Mais voyant toutes ces menaces, qu’est-ce qu’il faut faire pour éviter que tout disparaisse un jour ?
Il faut dire qu’au stade où nous sommes, la situation peut encore être rattrapée. Il est possible d’inverser la tendance. Mais pour que cela puisse se faire, et éviter le pire, il faut l’engagement collectif et individuel, la prise de conscience pour un changement de comportement.

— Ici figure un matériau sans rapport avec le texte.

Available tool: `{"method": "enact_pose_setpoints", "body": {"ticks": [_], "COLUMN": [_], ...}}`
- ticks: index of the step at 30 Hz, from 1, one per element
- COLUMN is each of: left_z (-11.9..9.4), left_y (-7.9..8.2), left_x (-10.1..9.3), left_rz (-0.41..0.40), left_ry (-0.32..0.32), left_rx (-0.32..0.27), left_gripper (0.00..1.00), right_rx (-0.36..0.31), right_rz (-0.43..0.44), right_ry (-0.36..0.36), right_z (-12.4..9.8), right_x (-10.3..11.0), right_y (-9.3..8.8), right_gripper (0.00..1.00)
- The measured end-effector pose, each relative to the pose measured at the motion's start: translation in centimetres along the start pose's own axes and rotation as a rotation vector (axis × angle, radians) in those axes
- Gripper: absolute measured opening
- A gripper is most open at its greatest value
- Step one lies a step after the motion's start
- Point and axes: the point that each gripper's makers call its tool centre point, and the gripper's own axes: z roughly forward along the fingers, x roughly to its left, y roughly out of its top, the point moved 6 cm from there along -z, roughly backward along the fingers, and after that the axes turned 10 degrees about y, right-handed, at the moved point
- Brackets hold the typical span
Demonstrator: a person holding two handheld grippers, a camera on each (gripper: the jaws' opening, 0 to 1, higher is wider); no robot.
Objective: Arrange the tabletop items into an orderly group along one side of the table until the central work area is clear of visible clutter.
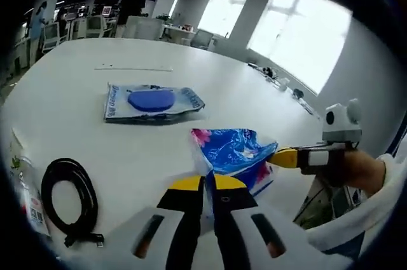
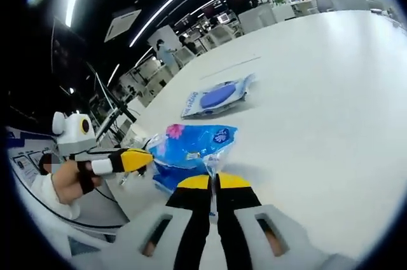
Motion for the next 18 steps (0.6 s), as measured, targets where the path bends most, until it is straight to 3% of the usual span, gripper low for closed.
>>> {"method": "enact_pose_setpoints", "body": {"ticks": [9, 18], "left_z": [1.8, 3.9], "left_y": [1.1, 3.1], "left_x": [-1.8, -2.4], "left_rz": [0.056, 0.093], "left_ry": [-0.07, -0.095], "left_rx": [0.015, 0.028], "left_gripper": [0.02, 0.01], "right_rx": [-0.017, -0.027], "right_rz": [-0.024, -0.049], "right_ry": [-0.037, -0.043], "right_z": [-1.4, -1.6], "right_x": [-1.6, -3.1], "right_y": [1.9, 4.3], "right_gripper": [0.0, 0.0]}}
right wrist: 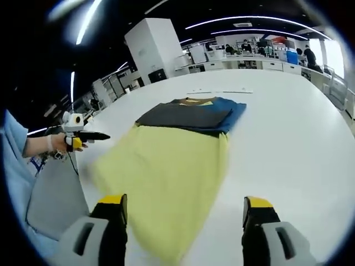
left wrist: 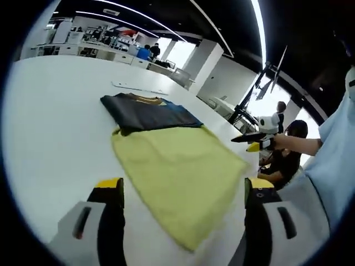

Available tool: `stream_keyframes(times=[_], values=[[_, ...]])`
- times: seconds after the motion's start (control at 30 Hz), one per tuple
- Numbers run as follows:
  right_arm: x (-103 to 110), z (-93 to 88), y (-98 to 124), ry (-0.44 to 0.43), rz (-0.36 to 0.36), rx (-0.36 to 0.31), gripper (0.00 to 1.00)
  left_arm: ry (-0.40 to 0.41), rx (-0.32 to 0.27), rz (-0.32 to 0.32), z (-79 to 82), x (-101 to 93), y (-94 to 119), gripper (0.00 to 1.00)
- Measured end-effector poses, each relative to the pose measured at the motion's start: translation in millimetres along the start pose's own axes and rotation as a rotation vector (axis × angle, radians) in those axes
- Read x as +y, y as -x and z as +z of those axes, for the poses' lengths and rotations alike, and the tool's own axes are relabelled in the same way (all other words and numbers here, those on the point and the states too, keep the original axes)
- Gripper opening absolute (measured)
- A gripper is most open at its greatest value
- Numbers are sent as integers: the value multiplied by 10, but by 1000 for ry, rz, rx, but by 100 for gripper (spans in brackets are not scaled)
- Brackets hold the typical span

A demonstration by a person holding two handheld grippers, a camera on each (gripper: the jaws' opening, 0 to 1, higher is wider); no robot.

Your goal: Fold the garment on the visible template until the final outline fits inside the template.

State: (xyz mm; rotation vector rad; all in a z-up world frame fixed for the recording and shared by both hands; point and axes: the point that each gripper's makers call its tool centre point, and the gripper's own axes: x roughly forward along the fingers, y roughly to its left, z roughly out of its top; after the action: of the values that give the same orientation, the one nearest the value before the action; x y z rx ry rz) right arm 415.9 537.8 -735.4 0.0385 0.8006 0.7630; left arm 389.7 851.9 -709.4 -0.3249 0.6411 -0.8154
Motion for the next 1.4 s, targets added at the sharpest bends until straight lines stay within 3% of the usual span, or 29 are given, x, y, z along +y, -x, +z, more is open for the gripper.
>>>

Il faudrait aussi mettre en œuvre des outils efficaces de répression qui devront dissuader les personnes réfractaires à la sensibilisation.
Dans le contexte de biodiversité, on parle également de « services écosystémiques ». En quoi consistent-ils réellement ?
Les services écosystémiques appelés également services écologiques sont les biens et services générés par l’environnement, dont l’homme peut se procurer, directement ou indirectement, pour satisfaire ses besoins quotidiens. Il s’agit de tout ce que la nature est capable de nous donner. Dans la production de ces services, la biodiversité joue un rôle fondamental. Les services écologiques sont vitaux pour toutes les espèces. L’on distingue quatre catégories de services écosystémiques, à savoir les services d’approvisionnement, les services de régulation, les services de soutien (support) et les services culturels (socio-culturels).
Dans le lien entre les services écosystémiques et la biodiversité, il faut évoquer la notion de « Ecological Footprint », l’empreinte écologique, qui traduit l’impact négatif de l’homme sur les ressources naturelles. L’empreinte écologique mesure le degré de pression que les humains exercent sur les ressources naturelles disponibles dans leur environnement. Il y a un fait inquiétant relativement à cet indicateur d’état de santé de notre planète, car depuis plusieurs années, il est démontré que la population humaine finit de consommer toutes les ressources que la Terre est capable de produire en une année en moins d’une année. C’est ce que l’on appelle le jour du dépassement qui s’est situé au 1er août 2024 cette année. Cela veut dire que depuis le 1er août dernier, nous vivons à crédit. Les causes sont le gaspillage, la production énorme de déchets, la pollution, l’exploitation anarchiques des ressources naturelles.
Votre mot de fin ?
C’est de dire que ma conviction est que « à chaque personne est allouée une certaine quantité de ressources à consommer et le jour où elle est épuisée Dieu la rappellera ». Donc, tenons compte de cela et adoptons des comportements responsables vis-à-vis des ressources à notre disposition en les utilisant de façon rationnelle, afin de les sauvegarder pour nous et pour les générations futures.